De representatieve vakorganisaties, die de officiële vertegenwoordigers zijn van het personeel, werden echter niet betrokken, wat het VSOA ten zeerste betreurt.
De beste leerling van de klas
Concreet zullen de gebouwen worden verlaten in de standplaatsen Oostende, Roeselare, Oudenaarde, Sint-Niklaas, Turnhout, Diest, Pelt, Tongeren, Nijvel, Philippeville, Hoei, Marche-En-Famenne, Verviers en Saint-Vith.
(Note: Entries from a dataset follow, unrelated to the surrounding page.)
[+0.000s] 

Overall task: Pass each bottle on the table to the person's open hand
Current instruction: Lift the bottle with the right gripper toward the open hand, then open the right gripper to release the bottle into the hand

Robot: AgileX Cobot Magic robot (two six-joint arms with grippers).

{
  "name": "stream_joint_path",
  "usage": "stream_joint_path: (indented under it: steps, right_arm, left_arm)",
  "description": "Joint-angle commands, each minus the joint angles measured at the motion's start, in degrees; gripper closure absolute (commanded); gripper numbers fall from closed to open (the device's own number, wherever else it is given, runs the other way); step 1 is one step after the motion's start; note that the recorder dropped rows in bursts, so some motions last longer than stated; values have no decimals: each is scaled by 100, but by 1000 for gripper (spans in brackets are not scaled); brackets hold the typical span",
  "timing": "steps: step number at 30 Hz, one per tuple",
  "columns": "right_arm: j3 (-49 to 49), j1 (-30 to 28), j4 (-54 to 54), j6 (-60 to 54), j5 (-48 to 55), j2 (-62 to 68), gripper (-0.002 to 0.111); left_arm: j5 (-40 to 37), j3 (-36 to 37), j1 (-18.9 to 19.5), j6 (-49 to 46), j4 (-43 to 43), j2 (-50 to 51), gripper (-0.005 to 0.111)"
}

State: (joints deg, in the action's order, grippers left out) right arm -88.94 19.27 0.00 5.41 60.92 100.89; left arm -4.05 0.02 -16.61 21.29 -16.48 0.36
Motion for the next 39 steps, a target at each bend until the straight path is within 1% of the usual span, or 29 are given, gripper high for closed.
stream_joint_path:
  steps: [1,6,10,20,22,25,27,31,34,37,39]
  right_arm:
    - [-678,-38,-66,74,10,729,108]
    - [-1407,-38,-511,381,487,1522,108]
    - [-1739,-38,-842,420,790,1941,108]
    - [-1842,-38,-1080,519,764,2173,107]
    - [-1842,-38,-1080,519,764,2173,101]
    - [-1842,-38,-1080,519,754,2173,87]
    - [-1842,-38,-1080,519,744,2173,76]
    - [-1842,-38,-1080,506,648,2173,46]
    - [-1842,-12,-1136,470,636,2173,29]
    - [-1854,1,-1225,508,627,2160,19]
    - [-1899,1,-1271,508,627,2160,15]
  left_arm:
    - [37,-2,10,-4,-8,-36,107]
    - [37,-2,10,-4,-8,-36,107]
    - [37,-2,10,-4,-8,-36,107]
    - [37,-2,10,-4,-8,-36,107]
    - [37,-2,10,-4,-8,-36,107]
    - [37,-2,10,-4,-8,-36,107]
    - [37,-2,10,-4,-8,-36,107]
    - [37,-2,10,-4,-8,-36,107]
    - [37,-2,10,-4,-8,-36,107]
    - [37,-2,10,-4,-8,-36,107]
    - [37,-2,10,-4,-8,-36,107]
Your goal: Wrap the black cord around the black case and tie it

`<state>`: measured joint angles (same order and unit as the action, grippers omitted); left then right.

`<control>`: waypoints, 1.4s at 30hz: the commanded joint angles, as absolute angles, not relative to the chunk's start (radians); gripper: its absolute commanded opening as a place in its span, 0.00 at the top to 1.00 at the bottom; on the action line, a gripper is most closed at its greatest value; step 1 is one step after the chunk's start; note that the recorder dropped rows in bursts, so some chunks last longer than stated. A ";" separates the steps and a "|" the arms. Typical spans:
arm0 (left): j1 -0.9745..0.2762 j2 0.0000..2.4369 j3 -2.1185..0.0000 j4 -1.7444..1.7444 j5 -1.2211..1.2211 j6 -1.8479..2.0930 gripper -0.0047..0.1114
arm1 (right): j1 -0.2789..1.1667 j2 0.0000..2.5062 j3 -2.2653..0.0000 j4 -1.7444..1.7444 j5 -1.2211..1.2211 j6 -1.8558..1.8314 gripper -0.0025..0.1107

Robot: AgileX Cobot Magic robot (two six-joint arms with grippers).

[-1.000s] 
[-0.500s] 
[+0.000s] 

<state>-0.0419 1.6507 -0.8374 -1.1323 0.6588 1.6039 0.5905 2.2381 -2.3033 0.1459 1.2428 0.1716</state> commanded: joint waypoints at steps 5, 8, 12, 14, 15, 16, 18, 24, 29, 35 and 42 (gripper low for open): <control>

Enkel de volgende standplaatsen blijven behouden:
Brugge, Kortrijk, Gent, Aalst, Halle, Antwerpen, Mechelen, Leuven, Geel, Hasselt, Brussel, Doornik, Bergen, Ottignies-Louvain-La-Neuve, Charleroi, Namen, Ciney, Luik, Neufchâteau, Aarlen en Eupen.
De specifieke gebouwen zoals voor de douane (GIP, kaaiburelen, labo, …), finshops, ... zijn momenteel nog niet betrokken.
Ten opzichte van het eerdere ‘Infrastructuurplan horizon 2024’, dat momenteel nog in uitvoering is, gaat men van 43 naar 21 gebouwen. Een vermindering met meer dan 50 %, wat een heel stuk hoger ligt dan de door de regering vooropgestelde 15 %. Daarmee ambieert de FOD Financiën eens te meer om de beste leerling van de klas te zijn.
Budgettair is de projectie van de procentuele kostendaling een heel stuk lager.
Na 2030 wil het Directiecomité van de FOD Financiën nog verder evolueren naar slechts één gebouw in elke provinciehoofdstad.
Begeleidende maatregelen
De uitvoering van deze plannen zal op de personeelsleden een enorme impact hebben.
Voor sommigen zullen de gevolgen op het evenwicht tussen werk en privé niet te overzien zijn.
Vanaf dat de eerste plannen ons eind mei 2025 onder het embargo van volledige vertrouwelijkheid werden voorgesteld, heeft het VSOA erop aangedrongen om samen met de bekendmaking van deze plannen ook te communiceren over vooraf met de representatieve vakorganisaties onderhandelde begeleidende maatregelen, maar het management gaf daar geen enkel gevolg aan. Dit had nochtans de terechte onrust bij het betrokken personeel kunnen temperen. Nu blijven zij in onzekerheid.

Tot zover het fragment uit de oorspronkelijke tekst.